Сумрачный, отяжелевший сидел Иван за столом… Мысли его ушли к тому времени, когда совсем ещё юным, семнадцати лет от роду, венчался он на царство в Успенском соборе. Навсегда остался в его памяти этот день. До сих пор помнит он, как величественно — до жути! — пели певчие венчальную херувимскую песню, как надрывно стонали от их голосов гулкие своды собора, как пугающе дрожало тяжёлое, слепящее марево свечей, как бесновались кадильницы вкруг него, как задыхался от их дыма… Помнит лица бояр, непроницаемые, холодные лица, помнит пронзительные, неотвязчивые глаза тётки своей Ефросиньи Старицкой, помнит боярынь её — пустоглазых, как совы, в золочёных кокошниках, подносивших ему царскую цепь…

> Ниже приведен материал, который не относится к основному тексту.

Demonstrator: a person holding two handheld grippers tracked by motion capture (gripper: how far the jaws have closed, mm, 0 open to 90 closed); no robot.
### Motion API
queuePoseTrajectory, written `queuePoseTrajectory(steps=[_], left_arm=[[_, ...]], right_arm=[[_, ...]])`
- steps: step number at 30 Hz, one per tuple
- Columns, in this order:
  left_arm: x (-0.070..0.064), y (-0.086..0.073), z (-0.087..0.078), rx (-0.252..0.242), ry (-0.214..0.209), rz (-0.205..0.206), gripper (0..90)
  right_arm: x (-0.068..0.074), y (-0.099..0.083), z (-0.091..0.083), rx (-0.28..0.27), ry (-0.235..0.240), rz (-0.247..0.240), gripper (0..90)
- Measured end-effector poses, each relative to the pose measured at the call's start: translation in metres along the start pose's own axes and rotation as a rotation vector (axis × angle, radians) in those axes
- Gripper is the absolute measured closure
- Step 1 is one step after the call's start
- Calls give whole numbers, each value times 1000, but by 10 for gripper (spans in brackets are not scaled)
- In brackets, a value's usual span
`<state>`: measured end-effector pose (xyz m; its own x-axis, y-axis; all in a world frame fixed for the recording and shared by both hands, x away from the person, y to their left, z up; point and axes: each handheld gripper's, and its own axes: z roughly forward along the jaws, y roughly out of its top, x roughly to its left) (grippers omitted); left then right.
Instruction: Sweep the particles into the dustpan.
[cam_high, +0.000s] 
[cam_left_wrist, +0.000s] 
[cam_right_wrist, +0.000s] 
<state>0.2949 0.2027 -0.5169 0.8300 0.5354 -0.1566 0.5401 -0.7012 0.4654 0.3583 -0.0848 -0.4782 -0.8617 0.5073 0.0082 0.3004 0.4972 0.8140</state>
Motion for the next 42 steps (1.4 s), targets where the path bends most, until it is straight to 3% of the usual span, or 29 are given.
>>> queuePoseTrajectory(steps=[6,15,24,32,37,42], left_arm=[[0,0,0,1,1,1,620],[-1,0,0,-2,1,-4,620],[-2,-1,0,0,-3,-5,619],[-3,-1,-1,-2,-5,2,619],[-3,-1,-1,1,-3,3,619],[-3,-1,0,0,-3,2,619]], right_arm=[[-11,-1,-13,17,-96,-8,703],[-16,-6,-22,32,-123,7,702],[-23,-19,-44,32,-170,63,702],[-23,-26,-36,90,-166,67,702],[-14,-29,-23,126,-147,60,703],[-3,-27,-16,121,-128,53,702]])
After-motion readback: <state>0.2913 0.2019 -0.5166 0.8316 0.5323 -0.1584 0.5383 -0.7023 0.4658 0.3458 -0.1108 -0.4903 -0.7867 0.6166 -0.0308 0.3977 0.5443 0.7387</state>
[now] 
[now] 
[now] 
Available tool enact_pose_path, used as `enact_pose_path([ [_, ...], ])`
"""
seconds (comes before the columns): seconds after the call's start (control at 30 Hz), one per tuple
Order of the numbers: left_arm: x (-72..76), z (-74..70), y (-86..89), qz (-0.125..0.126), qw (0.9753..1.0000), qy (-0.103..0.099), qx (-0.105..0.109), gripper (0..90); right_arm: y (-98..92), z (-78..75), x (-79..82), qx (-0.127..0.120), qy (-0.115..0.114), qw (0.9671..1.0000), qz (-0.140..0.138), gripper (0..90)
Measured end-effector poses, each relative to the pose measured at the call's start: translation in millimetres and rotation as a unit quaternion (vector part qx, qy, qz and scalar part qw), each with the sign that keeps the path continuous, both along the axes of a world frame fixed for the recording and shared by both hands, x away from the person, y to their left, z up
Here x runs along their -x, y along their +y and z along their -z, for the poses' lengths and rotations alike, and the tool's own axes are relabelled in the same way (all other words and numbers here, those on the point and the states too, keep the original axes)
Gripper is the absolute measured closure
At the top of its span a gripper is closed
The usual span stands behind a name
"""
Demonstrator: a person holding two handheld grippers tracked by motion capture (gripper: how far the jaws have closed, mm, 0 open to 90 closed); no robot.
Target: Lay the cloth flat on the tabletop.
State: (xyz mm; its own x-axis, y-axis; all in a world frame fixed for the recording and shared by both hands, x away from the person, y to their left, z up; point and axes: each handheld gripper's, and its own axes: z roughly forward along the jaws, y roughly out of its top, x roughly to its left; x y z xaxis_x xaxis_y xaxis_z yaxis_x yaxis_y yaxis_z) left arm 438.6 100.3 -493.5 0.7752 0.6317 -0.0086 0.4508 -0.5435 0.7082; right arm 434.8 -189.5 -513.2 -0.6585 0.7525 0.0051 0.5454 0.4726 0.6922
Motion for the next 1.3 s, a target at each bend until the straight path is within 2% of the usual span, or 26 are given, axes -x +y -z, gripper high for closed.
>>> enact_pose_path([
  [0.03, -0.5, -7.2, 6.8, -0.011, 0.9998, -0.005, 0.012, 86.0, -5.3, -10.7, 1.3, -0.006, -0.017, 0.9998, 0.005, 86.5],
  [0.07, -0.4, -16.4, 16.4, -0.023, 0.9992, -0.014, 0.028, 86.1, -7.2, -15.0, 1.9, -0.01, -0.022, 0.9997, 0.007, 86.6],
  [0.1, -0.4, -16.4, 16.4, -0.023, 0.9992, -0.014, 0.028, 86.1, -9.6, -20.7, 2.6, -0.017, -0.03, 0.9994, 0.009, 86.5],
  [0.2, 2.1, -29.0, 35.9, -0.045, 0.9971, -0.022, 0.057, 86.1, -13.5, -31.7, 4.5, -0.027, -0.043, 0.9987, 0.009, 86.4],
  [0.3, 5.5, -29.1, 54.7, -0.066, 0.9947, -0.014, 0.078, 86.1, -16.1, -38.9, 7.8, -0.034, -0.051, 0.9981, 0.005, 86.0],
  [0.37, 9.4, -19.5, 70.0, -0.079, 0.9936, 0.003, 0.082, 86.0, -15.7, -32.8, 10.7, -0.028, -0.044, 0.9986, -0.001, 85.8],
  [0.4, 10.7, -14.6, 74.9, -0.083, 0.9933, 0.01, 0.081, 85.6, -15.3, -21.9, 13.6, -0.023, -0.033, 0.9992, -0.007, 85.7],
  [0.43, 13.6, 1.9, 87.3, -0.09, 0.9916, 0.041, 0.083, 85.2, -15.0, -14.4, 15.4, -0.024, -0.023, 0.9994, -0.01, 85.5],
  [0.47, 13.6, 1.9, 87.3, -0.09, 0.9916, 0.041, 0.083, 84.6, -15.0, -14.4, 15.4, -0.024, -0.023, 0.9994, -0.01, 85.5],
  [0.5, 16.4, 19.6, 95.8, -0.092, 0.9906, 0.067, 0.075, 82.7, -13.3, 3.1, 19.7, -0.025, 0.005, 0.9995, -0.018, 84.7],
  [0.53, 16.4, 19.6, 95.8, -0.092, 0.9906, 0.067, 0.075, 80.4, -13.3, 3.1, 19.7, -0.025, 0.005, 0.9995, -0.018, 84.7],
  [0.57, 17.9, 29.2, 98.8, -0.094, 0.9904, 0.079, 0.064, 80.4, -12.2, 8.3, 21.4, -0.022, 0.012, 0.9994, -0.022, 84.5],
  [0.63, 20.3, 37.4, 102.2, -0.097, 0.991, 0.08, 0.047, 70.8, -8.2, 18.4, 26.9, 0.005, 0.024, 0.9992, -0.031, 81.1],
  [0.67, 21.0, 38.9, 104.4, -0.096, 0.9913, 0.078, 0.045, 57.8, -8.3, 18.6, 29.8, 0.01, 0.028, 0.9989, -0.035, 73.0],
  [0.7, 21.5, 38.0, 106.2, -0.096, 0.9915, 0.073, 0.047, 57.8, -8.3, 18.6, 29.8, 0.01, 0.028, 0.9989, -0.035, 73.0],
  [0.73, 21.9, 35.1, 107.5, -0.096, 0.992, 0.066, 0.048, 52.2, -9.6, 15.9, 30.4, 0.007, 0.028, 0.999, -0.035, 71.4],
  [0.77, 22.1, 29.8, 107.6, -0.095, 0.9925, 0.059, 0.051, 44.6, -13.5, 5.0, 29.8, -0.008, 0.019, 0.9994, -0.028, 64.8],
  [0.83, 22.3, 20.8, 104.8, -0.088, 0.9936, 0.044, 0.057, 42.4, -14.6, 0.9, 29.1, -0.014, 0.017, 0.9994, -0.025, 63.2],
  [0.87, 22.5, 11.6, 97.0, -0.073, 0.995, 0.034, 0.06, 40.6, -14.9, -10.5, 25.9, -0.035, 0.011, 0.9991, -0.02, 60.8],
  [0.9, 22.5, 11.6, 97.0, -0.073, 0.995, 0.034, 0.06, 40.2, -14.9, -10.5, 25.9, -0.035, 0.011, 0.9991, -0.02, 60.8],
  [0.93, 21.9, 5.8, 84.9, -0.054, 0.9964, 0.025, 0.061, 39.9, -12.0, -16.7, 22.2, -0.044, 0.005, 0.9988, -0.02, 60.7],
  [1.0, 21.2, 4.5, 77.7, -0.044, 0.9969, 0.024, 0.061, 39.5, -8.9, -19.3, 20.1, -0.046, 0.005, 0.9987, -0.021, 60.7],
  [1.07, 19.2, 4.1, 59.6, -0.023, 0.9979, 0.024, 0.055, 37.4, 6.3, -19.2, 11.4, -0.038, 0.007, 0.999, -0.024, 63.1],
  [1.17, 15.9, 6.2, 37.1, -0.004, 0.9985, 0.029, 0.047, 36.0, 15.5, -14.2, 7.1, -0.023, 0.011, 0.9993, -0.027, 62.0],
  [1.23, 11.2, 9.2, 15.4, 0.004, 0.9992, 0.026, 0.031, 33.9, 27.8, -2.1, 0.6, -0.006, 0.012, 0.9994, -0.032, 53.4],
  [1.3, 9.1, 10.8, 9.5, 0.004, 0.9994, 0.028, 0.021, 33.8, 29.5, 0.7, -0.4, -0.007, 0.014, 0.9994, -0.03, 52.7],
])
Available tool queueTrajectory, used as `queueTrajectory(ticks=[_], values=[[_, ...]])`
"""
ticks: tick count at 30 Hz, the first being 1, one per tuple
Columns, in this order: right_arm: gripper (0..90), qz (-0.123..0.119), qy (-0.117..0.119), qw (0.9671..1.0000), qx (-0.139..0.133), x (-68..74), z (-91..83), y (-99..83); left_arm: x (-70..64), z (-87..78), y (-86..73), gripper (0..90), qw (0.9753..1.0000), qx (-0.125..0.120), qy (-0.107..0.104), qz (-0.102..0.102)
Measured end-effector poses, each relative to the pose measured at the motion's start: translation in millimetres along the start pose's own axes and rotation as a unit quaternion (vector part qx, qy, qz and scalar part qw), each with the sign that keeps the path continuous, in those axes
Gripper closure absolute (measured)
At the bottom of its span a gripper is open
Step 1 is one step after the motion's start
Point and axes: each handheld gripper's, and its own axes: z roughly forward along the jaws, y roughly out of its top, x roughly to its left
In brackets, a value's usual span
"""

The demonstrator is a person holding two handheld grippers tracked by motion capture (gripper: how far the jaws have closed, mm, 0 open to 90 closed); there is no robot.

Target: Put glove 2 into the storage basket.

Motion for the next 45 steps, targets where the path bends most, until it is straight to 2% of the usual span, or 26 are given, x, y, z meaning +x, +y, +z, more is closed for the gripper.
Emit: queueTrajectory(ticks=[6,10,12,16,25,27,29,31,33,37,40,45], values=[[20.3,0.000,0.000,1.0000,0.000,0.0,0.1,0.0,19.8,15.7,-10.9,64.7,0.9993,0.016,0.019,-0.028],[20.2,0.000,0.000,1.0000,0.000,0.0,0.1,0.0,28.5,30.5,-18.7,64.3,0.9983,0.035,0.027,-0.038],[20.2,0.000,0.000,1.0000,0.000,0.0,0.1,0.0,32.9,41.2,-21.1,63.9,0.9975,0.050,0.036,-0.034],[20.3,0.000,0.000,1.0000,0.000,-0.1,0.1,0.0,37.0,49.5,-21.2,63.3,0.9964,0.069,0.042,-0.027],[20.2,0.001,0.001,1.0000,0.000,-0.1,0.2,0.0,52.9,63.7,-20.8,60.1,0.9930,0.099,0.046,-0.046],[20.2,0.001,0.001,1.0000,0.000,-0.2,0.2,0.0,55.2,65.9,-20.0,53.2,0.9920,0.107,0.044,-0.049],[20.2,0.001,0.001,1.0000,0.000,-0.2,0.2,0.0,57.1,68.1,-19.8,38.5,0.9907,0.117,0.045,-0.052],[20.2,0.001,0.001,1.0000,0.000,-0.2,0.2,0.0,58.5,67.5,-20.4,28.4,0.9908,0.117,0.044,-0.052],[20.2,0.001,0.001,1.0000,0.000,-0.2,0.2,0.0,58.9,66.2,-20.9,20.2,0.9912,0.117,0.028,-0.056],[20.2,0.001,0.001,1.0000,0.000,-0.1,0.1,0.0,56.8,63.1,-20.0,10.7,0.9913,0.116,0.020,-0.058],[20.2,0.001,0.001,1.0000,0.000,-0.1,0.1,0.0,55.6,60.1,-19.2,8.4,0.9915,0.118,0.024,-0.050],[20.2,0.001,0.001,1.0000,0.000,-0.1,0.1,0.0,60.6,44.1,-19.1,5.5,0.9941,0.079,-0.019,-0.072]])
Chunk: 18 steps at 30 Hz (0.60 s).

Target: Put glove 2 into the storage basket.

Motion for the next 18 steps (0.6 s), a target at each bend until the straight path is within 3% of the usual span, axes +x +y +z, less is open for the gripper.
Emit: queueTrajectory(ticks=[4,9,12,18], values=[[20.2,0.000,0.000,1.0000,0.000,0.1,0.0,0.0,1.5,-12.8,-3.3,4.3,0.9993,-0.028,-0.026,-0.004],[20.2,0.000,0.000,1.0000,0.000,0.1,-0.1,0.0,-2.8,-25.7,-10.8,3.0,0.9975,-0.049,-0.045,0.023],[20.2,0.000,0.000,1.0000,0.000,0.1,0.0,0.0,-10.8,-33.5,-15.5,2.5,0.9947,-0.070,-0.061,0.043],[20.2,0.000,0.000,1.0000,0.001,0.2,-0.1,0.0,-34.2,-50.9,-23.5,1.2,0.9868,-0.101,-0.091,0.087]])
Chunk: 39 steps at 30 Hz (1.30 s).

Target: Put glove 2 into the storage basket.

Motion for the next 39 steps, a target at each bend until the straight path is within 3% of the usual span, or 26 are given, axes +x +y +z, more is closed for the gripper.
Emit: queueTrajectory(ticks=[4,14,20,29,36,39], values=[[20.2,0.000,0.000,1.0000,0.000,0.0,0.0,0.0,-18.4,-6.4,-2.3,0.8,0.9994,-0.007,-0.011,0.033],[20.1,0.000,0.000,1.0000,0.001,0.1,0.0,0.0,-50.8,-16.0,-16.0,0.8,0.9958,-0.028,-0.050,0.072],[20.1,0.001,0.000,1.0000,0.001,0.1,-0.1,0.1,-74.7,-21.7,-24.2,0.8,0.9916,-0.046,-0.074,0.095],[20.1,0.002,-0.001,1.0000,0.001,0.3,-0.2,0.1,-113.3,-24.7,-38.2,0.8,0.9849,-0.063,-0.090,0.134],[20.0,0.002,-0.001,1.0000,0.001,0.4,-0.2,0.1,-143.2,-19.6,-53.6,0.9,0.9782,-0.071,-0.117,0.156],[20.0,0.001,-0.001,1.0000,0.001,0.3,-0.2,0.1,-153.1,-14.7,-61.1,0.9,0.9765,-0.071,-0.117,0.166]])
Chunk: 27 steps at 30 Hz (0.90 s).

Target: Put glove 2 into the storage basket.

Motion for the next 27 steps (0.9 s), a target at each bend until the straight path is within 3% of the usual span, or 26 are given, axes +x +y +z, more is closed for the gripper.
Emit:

Тогда он ещё был им по зубам, и знай они, что он не только обвенчается, но и станет царствовать, непременно извели бы его. Извели бы! В этом он уверился окончательно и накрепко в пору своей тяжкой хворобы, когда, ожидая смерти, призвал их присягать своему сыну и наследнику — царевичу Димитрию[14]. Вот когда он увидел их истинные лица и узнал истинную цену их преданности ему. Князь Владимир Старицкий не замедлил объявить свои права на престол — мимо Димитрия, и бояре встали за него. Крест целовать Димитрию воспротивились, засварились, выгоды себе выговаривая перед новым царём, которого уже видели на престоле, а ему, Ивану, ещё живому, говорили прямо в глаза: «Нельзя нам крест целовать не перед государем. Перед кем нам целовать, коли государя тут нет?» Лишь увидев, что смерть отступила от него, и подошли к кресту. Князь Владимир в отчаянье поцеловал крест, а мать его, Ефросинья Старицкая, только с третьего присыла привесила к крестоцеловальной грамоте свои печати.
«Добро в твоей душе да восстанет надо злом…» — снова вспомнились ему слова Макария. — А пощадят ли меня, доброго, мои недобрые враги? Не пощадят! Пошто же мне уповать на Божий суд? Мне мало на них лише Божьего суда! Я сам хочу судить их! Сам! И я буду судить… Буду!»
Злоба, вскипевшая в нём, постепенно отступила — он мысленно выместил её, — но легче не стало. Давило одиночество.
— Федька! Васька! — позвал он.
Федька и Васька мигом, будто стояли под дверью, появились в трапезной.
— Вина! — приказал Иван. Федьку задержал: — Садись, Басман, сказку будешь сказывать мне.
Васька Грязной принёс кувшин вина, поставил его на стол перед Иваном, подал ему чашу из носорожьего рога, которую когда-то прислал в подарок его отцу крымский хан. Иван чаще всего пил из этой чаши, даже на пирах: рог носорога, по древнему поверью, охранял от яда. Отравленное питьё должно было сразу почернеть в этой чаше.
13
Зойк — стон, вскрик.
14
Димитрий — первый сын Ивана IV, умерший во младенчестве.